In her 2012 book, Quiet: The Power of Introverts in a World that Can’t Stop Talking, Susan Cain makes the case that extroversion, charismatic leadership, and group collaboration as first promoted by Dale Carnegie, became the norm for leadership and communication in the 20th century and has continued to this day. She asserts that this ideal that she calls the “mighty likable fellow” gave an edge in business to the glad hander, the talker, the assertive person at the expense of the introvert. In a business meeting, extroverts will dominate the conversation while introverts are mostly quiet, but that is largely because extroverts think by talking and arguing while introverts think and process internally. If space is not made for the introverts to talk, their contributions will be missed, to the organization’s detriment.

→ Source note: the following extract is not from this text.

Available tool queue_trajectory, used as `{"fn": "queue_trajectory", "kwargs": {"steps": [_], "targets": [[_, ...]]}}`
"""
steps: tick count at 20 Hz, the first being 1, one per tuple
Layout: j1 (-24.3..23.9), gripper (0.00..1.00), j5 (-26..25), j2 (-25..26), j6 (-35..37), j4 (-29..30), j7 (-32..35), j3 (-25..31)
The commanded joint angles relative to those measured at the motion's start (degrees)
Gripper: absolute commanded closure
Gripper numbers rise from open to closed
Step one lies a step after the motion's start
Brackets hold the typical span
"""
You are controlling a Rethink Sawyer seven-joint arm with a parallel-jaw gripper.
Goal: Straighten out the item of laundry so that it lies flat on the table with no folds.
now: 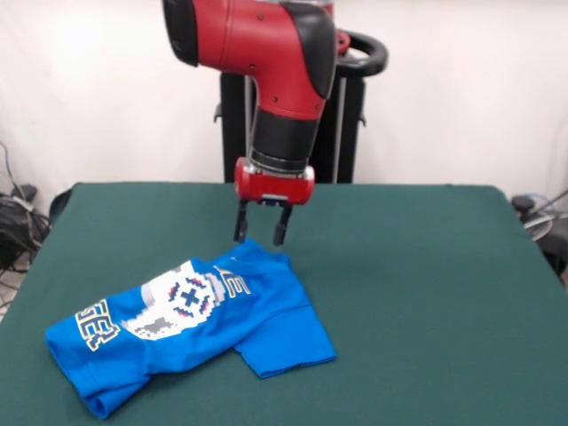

In recruiting, this becomes extremely important. If a recruiter does not understand these differences, and worse yet if they buy into the myth of the “mighty likable fellow,” the candidate who is an introvert will not get to express themselves if the interviewer lacks the patience to allow for silences and moves to the next question before the introverted candidate has the opportunity to speak.
While culturally we have come to equate extroversion with success, it is not the case that extroverts have a corner on accomplishments. As Cain says:
Without introverts, the world would be devoid of:
the theory of gravity
the theory of relativity
W. B. Yeats’s “The Second Coming”
Proust’s In Search of Lost Time
Orwell’s Nineteen Eighty-Four and Animal Farm
The Cat in the Hat
E.T., and Close Encounters of the Third Kind
As companies expand, they will need to recruit with an eye toward candidates who deliver the greatest value rather than someone you relate to in a social situation. Attracting and retaining top talent can be a daunting process, particularly given the natural human bias for those who are most like us or like an ideal we have in mind. A relationship with a recruiting firm that understands the company’s purpose and finds the best candidate for the job is likely to produce the best results. An effective recruiting partner will partner with the company to identify the right combination of skill and experience to find the top candidates irrespective of their personality traits and help the hiring company to find the right niche for the candidate.